Si hay que hacer algo para remediar la difícil situación del ser humano, el punto de partida debe ser él mismo. Y aquí tampoco hay nada nuevo. La necesidad de una reforma interior viene siendo subrayada desde los inicios de nuestra historia en las diversas escrituras sagradas que conocemos e incluso en las grandes obras literarias y filosóficas de la humanidad. La búsqueda del eslabón perdido, el regreso al hogar, el despertar a una verdad familiar pero olvidada – todas estas imágenes se refieren al anhelo por la conexión interior mencionada al principio. ¿Hasta dónde podemos llegar para alcanzar esa conexión? Para tener una respuesta a esta pregunta, basta con verificar dónde hemos llegado en el punto actual de nuestro viaje. Pues no sería descabellado estipular que todo lo que emprendimos hasta aquí es la expresión de ese anhelo, aunque su objeto permanezca indefinido para nuestra consciencia.
Si estamos en lo cierto en seguir este camino de reflexión, entonces, mirando las marcas de nuestro pasado estamos obligados a concluir que la falta de conexión interior ha sido motivo de gran dolor.
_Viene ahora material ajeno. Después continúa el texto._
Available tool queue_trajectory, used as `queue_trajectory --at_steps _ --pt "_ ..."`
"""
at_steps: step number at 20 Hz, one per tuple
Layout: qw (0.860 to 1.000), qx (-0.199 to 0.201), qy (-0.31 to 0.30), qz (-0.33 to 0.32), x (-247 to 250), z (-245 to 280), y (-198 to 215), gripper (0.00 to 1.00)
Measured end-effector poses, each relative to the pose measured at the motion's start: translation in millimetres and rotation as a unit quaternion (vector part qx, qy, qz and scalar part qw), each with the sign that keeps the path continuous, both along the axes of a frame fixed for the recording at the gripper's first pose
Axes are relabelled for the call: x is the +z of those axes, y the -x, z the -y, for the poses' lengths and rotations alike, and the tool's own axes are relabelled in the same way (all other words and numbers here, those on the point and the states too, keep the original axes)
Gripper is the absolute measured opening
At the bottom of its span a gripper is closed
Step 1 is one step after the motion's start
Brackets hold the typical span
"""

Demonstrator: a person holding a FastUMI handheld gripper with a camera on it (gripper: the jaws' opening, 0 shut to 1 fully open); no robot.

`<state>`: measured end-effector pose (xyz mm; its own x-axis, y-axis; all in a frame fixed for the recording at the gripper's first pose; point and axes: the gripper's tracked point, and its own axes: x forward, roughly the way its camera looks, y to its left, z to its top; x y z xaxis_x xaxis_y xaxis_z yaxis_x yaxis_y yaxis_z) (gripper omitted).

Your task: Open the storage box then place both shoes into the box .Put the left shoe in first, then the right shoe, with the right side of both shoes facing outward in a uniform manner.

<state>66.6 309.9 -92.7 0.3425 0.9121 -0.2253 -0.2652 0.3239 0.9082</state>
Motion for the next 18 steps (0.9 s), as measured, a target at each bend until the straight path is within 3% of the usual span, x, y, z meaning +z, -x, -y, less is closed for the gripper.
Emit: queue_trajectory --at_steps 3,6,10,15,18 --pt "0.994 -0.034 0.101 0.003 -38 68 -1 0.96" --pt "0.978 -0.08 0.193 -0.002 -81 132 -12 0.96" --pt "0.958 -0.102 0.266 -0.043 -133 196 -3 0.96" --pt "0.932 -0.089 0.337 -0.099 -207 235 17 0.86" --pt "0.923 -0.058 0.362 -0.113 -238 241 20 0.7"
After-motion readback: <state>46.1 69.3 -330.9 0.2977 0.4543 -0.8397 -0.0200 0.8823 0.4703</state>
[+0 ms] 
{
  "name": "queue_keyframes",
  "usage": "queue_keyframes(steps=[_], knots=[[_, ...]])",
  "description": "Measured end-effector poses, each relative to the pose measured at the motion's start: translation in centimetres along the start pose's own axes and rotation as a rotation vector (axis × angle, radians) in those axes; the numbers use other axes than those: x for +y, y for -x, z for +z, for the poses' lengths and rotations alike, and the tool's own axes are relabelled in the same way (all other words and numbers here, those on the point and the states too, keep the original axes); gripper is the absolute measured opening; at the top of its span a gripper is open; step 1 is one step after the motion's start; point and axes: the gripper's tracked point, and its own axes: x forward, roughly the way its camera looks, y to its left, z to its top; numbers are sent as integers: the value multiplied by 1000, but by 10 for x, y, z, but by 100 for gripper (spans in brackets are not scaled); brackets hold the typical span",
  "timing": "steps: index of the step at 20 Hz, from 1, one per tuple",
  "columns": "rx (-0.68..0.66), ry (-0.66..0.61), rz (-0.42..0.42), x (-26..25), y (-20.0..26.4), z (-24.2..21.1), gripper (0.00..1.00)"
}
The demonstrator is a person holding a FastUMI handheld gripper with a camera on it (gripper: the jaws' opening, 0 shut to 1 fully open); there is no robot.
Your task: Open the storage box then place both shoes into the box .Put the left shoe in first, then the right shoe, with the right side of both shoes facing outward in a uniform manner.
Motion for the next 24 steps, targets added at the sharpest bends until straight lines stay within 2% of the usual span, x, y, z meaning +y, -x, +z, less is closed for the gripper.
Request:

El ser humano ha demostrado que no sabe vivir dividido. Quizás lo que las Escrituras quieren decir cuando hablan de vencer a la muerte es justamente la eliminación de la escisión presente en nuestro propio ser. Estar conectados a nosotros mismos equivale a romper los grilletes que nos atan a nuestras angustias, significa estar conscientes del designio que da dirección a la vida y del papel que representamos en ella. Deshacer las barreras que nos separan de nuestra esencia, más que acercarnos, nos une. Por esta unión nuestra alma aspira con mucho más vigor que por cualquier otra cosa. Que podamos, entonces, elevar la hiperconexión que la tecnología nos ha proporcionado a un nivel más elevado, hacia dentro de nosotros, de manera que disolvamos todo lo que nos limita y transforme todo lo que somos.